Publié le 24 novembre 2023 Mis à jour le 4 mars 2024

Amélie Josselin-Leray (CLLE)


One of the translator’s primary needs is for contextual information, which helps him/her to fully understand the source text and/or to select the most suitable equivalent. Such information can be presented in dictionaries, which remain a tool that translators rely on heavily, despite the development of new translation technologies. The variety and presentation of contextual information found in dictionaries has been criticized by translators for a long time, due to the traditional context-free vs. context-bound dilemma. However, this has changed following the advent of corpora in the dictionary-making process: more and more lexicographers have been using a corpus-driven or corpus-based approach, which has allowed meaning to be explained in context and examples to be numerous and authentic. Online monolingual learner’s English dictionaries thus now include an “additional example” feature that provides users with large quantities of examples, which are in most cases taken from corpora or from the Web. This study aims to assess the usefulness and usability of the “additional example” feature for translators. To achieve this, the extra examples found for ten different words in five online learners’ dictionaries are analyzed. The paper is divided into four sections.

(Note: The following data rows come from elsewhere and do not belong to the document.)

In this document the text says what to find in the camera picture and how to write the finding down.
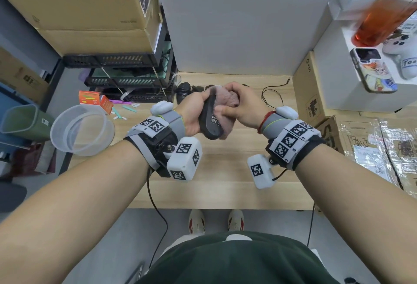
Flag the person's left shoe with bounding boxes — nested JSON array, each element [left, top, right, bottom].
[[188, 209, 206, 235]]

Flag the white wrist puck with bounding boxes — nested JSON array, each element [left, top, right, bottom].
[[150, 100, 174, 117], [275, 106, 299, 121]]

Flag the black rig cable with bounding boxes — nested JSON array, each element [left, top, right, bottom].
[[306, 202, 316, 248], [146, 169, 169, 270]]

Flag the black left rig cable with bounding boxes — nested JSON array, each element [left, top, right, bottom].
[[146, 169, 169, 270]]

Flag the orange bottle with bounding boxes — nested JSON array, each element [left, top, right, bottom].
[[351, 0, 417, 48]]

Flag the cardboard box with black logo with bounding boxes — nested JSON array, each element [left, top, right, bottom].
[[316, 116, 417, 199]]

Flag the person's dark shirt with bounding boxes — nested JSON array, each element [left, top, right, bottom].
[[135, 231, 341, 284]]

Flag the dark grey padded seat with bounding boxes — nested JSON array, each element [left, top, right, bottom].
[[0, 182, 27, 213]]

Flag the plain cardboard box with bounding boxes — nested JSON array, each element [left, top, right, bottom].
[[37, 10, 163, 57]]

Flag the large white box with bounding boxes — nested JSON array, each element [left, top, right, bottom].
[[313, 19, 417, 114]]

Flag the small stamped cardboard box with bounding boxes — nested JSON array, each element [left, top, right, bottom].
[[293, 51, 327, 128]]

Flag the person's right forearm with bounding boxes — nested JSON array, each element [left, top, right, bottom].
[[295, 143, 417, 284]]

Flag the phone with colourful case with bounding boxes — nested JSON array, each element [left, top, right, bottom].
[[349, 47, 399, 94]]

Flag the grey right wrist sleeve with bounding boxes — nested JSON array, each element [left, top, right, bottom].
[[262, 112, 291, 140]]

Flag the white power strip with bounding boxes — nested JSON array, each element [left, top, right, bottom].
[[309, 247, 326, 265]]

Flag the person's left hand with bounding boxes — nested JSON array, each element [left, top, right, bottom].
[[175, 90, 212, 138]]

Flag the grey left wrist sleeve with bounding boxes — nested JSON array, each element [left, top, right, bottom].
[[159, 109, 185, 138]]

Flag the orange box with green print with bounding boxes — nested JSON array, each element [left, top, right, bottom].
[[79, 91, 101, 106]]

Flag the person's right hand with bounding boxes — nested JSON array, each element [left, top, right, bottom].
[[215, 81, 278, 130]]

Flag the person's beige trousers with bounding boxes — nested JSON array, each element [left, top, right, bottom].
[[156, 233, 204, 268]]

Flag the red string bracelet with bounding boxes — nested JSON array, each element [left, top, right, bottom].
[[257, 110, 277, 135]]

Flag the white right wrist puck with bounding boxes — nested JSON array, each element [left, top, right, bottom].
[[275, 106, 299, 121]]

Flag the black stacked tray rack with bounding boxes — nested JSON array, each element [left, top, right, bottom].
[[62, 16, 180, 104]]

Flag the blue panel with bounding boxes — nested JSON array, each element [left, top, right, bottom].
[[0, 81, 36, 151]]

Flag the person's left forearm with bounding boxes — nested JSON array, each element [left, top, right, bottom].
[[0, 140, 150, 284]]

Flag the cardboard box with small prints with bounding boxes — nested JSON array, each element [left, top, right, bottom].
[[0, 47, 50, 104]]

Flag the white left wrist puck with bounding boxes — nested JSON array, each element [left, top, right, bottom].
[[150, 100, 174, 117]]

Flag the dark red bag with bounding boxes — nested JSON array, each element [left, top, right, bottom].
[[13, 142, 56, 176]]

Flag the grey wrist sleeve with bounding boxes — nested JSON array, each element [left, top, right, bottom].
[[159, 109, 185, 138], [262, 112, 291, 140]]

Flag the pink fluffy wiping cloth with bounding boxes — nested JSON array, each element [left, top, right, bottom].
[[208, 85, 241, 140]]

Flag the clear plastic basin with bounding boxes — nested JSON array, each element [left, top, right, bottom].
[[50, 104, 116, 157]]

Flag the white rounded device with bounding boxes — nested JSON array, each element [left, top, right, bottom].
[[381, 29, 417, 80]]

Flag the left wrist camera rig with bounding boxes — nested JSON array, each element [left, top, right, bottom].
[[123, 116, 203, 182]]

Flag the black right rig cable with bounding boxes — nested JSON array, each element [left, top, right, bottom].
[[306, 202, 316, 248]]

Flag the green trash bin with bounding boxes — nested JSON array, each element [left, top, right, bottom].
[[0, 104, 56, 141]]

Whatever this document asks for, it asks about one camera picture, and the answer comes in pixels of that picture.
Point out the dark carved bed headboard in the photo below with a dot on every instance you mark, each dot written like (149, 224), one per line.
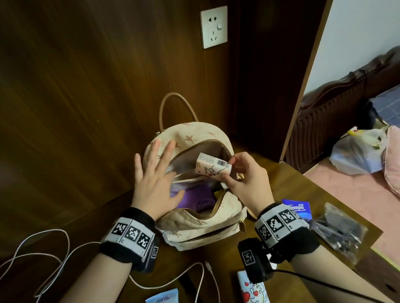
(332, 116)

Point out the white wall socket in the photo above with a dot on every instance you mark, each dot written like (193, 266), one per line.
(214, 27)

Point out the person's right hand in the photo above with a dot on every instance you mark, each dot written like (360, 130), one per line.
(253, 187)

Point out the black stick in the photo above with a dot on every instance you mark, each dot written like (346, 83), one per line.
(190, 294)

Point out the pink bed sheet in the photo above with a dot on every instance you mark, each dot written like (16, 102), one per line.
(366, 204)

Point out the dark wooden shelf cabinet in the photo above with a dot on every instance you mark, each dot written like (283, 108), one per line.
(272, 69)

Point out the person's left forearm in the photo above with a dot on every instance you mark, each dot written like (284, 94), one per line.
(90, 289)

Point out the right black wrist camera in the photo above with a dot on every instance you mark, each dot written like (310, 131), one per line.
(254, 260)

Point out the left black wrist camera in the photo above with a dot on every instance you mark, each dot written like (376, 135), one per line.
(153, 255)

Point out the clear plastic bag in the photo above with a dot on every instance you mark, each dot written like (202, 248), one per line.
(339, 231)

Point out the small cartoon tissue pack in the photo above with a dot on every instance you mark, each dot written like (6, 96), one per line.
(212, 165)

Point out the translucent plastic shopping bag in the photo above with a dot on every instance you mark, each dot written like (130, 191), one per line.
(357, 155)

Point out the left black marker wristband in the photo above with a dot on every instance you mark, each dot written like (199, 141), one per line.
(131, 237)

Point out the dark wooden bed rail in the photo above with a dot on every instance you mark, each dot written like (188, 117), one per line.
(390, 280)

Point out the person's right forearm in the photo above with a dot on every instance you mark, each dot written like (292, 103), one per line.
(334, 279)

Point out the blue packet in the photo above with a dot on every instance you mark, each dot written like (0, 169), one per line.
(300, 208)

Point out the black marker wristband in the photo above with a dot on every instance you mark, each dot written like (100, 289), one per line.
(284, 229)
(131, 237)

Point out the cream patterned backpack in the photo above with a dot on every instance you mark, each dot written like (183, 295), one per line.
(193, 223)

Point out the cat print tissue pack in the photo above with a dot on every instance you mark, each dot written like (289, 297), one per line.
(256, 294)

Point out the blue checkered pillow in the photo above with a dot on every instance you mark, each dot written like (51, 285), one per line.
(396, 107)

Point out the small purple pad pack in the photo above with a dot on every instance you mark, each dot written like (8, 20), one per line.
(197, 198)

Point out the person's left hand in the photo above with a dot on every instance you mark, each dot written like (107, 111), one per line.
(153, 192)

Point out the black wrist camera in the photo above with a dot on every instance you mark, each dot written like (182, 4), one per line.
(153, 255)
(254, 260)

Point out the right black marker wristband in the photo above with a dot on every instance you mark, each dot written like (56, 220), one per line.
(284, 229)

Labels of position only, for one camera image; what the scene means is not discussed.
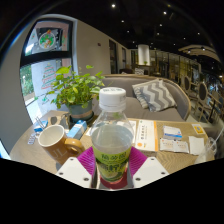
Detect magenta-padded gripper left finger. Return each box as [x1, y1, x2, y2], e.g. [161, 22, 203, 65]
[56, 146, 99, 190]

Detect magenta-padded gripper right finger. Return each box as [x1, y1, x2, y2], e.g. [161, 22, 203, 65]
[128, 146, 170, 189]

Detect clear green-labelled water bottle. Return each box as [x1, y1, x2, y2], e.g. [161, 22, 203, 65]
[89, 86, 135, 184]

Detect tan mug with white inside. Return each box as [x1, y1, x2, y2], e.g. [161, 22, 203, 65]
[37, 124, 86, 165]

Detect white paper packets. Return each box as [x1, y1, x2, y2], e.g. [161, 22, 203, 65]
[158, 137, 191, 155]

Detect white orange medicine box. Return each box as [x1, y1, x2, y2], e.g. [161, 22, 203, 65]
[134, 119, 160, 153]

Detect flat round red coaster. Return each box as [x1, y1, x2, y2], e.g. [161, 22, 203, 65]
[99, 170, 129, 190]

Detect white blue card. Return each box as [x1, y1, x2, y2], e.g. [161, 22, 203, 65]
[162, 125, 184, 141]

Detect white folded tissue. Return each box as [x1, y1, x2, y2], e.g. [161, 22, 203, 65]
[188, 135, 205, 156]

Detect blister pack of pills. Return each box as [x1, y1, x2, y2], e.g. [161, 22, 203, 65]
[26, 132, 38, 146]

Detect small blue white box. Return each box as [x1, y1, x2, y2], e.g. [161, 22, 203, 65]
[33, 119, 50, 134]

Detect clear plastic cup with straw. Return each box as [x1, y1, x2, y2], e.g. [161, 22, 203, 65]
[194, 128, 224, 164]

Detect small yellow card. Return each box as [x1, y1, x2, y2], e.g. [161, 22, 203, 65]
[191, 123, 206, 135]

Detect grey curved sofa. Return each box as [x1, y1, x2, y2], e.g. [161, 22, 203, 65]
[91, 73, 193, 123]

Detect grey white chevron pillow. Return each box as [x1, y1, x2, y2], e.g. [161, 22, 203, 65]
[131, 78, 178, 113]

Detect green potted plant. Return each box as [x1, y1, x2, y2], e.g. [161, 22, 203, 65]
[46, 64, 106, 123]

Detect group of round-backed chairs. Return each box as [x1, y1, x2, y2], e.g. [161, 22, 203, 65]
[182, 73, 224, 122]

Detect window with painted decorations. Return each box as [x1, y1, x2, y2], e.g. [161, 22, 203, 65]
[19, 18, 75, 112]

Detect group of ceiling spotlights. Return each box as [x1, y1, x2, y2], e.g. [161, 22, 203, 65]
[109, 2, 206, 51]

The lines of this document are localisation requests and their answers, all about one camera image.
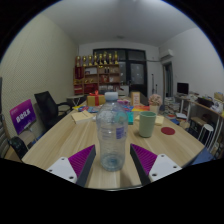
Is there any purple sign board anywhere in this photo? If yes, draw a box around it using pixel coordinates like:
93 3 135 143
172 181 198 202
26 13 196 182
9 98 38 135

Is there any orange rainbow book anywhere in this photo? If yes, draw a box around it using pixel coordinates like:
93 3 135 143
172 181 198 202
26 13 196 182
131 105 151 113

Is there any small orange standing card box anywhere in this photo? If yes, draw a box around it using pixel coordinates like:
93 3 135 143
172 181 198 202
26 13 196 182
130 91 142 108

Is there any red shelf unit with trophies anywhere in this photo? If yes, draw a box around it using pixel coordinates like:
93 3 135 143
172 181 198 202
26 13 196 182
73 50 122 96

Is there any yellow gift box red ribbon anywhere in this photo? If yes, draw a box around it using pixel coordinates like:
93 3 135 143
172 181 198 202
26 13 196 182
86 90 106 108

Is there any teal notebook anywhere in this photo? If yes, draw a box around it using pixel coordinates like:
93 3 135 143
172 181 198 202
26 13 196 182
126 111 135 126

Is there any clear plastic water bottle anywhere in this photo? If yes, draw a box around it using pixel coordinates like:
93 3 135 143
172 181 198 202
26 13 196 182
95 91 129 173

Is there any black computer monitor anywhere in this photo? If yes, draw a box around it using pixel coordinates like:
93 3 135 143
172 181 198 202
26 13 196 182
176 82 190 96

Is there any dark framed window door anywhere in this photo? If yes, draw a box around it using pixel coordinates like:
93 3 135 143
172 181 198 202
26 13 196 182
92 48 148 98

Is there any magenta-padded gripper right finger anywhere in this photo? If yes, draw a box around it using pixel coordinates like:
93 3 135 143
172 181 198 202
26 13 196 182
129 143 183 186

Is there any pale green cup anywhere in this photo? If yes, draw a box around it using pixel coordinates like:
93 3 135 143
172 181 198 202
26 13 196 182
138 111 157 139

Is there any cluttered side desk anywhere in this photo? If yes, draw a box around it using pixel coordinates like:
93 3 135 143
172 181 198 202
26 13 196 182
174 93 224 158

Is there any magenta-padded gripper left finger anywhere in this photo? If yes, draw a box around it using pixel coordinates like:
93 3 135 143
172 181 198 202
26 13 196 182
45 144 97 188

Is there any flat round red coaster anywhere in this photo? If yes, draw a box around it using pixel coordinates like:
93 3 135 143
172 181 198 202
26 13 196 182
160 126 176 136

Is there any cream closed book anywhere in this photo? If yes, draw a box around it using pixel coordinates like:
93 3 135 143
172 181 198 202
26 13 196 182
70 109 98 125

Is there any white round stool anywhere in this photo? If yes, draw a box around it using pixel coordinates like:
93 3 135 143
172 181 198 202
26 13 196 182
197 123 214 149

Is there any pink flower bouquet in pot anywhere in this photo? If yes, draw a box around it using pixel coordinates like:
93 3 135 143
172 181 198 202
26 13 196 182
147 93 163 115

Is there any white wall air conditioner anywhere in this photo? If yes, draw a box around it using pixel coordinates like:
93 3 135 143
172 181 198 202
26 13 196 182
159 48 175 62

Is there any black office chair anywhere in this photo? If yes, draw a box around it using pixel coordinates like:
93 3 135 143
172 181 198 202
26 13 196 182
33 90 73 131

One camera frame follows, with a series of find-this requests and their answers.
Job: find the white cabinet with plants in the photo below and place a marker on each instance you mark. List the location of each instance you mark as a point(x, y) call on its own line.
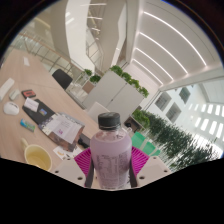
point(115, 93)

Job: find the small white box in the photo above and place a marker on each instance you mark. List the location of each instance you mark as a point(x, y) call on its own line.
point(31, 104)

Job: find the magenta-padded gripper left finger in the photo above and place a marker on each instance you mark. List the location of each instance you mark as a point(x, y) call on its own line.
point(71, 170)

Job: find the purple drink bottle black cap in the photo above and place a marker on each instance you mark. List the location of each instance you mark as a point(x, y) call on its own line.
point(110, 156)

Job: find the white computer mouse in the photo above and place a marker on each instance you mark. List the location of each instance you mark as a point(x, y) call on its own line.
point(11, 108)

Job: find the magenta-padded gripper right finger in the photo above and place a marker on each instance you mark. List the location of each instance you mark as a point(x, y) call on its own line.
point(151, 168)

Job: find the black power bank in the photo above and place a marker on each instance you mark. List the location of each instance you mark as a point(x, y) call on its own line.
point(84, 140)

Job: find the row of green potted plants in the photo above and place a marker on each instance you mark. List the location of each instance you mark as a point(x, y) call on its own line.
point(180, 143)

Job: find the black chair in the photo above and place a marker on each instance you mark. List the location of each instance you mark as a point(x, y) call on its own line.
point(62, 78)

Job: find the ceiling light strips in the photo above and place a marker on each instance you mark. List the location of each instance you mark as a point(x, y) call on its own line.
point(166, 40)

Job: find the brown planter with green plants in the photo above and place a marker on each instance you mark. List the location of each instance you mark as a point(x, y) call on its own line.
point(138, 118)
point(90, 81)

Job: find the colourful sticker sheet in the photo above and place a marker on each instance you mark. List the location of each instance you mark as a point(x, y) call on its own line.
point(63, 153)

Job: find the white chair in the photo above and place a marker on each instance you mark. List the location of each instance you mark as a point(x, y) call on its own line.
point(96, 111)

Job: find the white paper slip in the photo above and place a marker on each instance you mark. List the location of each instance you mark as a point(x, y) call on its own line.
point(26, 61)

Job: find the black flat folder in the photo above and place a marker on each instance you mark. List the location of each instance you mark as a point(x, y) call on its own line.
point(43, 115)

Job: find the small teal tube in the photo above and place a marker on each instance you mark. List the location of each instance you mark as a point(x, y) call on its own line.
point(27, 125)

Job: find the glass balustrade wooden handrail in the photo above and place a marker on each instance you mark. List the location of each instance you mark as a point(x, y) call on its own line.
point(40, 46)

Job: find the small white charger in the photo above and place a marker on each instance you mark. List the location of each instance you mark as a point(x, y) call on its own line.
point(14, 94)

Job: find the small red black case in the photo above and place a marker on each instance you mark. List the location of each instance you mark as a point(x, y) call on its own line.
point(28, 93)

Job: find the pale yellow mug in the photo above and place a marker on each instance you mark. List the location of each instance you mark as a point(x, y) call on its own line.
point(38, 156)

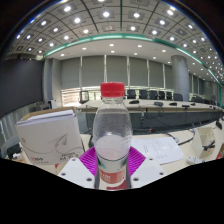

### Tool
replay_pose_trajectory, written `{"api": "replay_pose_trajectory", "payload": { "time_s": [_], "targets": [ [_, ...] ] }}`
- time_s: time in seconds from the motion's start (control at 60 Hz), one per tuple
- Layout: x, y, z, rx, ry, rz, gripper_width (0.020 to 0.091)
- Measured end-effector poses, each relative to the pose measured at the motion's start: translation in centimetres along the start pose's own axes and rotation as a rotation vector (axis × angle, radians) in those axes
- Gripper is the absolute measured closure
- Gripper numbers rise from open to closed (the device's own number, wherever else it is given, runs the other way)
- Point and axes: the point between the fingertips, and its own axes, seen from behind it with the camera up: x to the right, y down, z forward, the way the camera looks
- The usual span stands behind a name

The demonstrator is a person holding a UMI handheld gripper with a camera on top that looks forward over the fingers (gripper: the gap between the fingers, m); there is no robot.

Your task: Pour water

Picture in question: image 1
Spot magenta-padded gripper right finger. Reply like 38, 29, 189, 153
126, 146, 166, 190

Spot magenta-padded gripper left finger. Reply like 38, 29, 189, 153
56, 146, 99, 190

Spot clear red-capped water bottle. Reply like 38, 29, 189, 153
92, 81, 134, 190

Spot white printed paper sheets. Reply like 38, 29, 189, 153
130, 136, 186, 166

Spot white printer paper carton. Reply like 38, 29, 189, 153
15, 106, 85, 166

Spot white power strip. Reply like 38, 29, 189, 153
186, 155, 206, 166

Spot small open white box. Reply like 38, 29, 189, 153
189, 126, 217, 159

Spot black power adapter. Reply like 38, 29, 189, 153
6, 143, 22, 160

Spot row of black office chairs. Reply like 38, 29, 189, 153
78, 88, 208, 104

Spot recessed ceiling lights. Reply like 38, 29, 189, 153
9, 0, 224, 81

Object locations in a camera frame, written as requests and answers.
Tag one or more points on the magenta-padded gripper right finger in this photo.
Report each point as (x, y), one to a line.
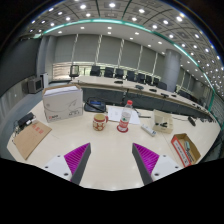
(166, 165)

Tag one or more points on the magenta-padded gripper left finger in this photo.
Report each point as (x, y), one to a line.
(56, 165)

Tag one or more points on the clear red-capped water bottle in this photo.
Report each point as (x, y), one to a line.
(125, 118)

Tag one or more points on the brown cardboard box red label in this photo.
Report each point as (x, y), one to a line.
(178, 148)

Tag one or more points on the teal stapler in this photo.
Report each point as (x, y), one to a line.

Section 1. provides the general background of the study: it discusses the notion of “context” and describes the translator’s needs regarding context and the tools at his/her disposal to meet those needs (dictionaries and other resources). Section 2. outlines the methodology used for the analysis of the 1,306 “additional” examples found in the five dictionaries. Section 3. is an in-depth analysis of the examples that focuses on the following aspects: presentation, number, size and format, mode of selection and relevance to translators. It reveals that more is not necessarily better and that translators’ needs are still only partially met. Finally, Section 4. suggests a number of improvements for the “additional example” feature and describes further avenues of research.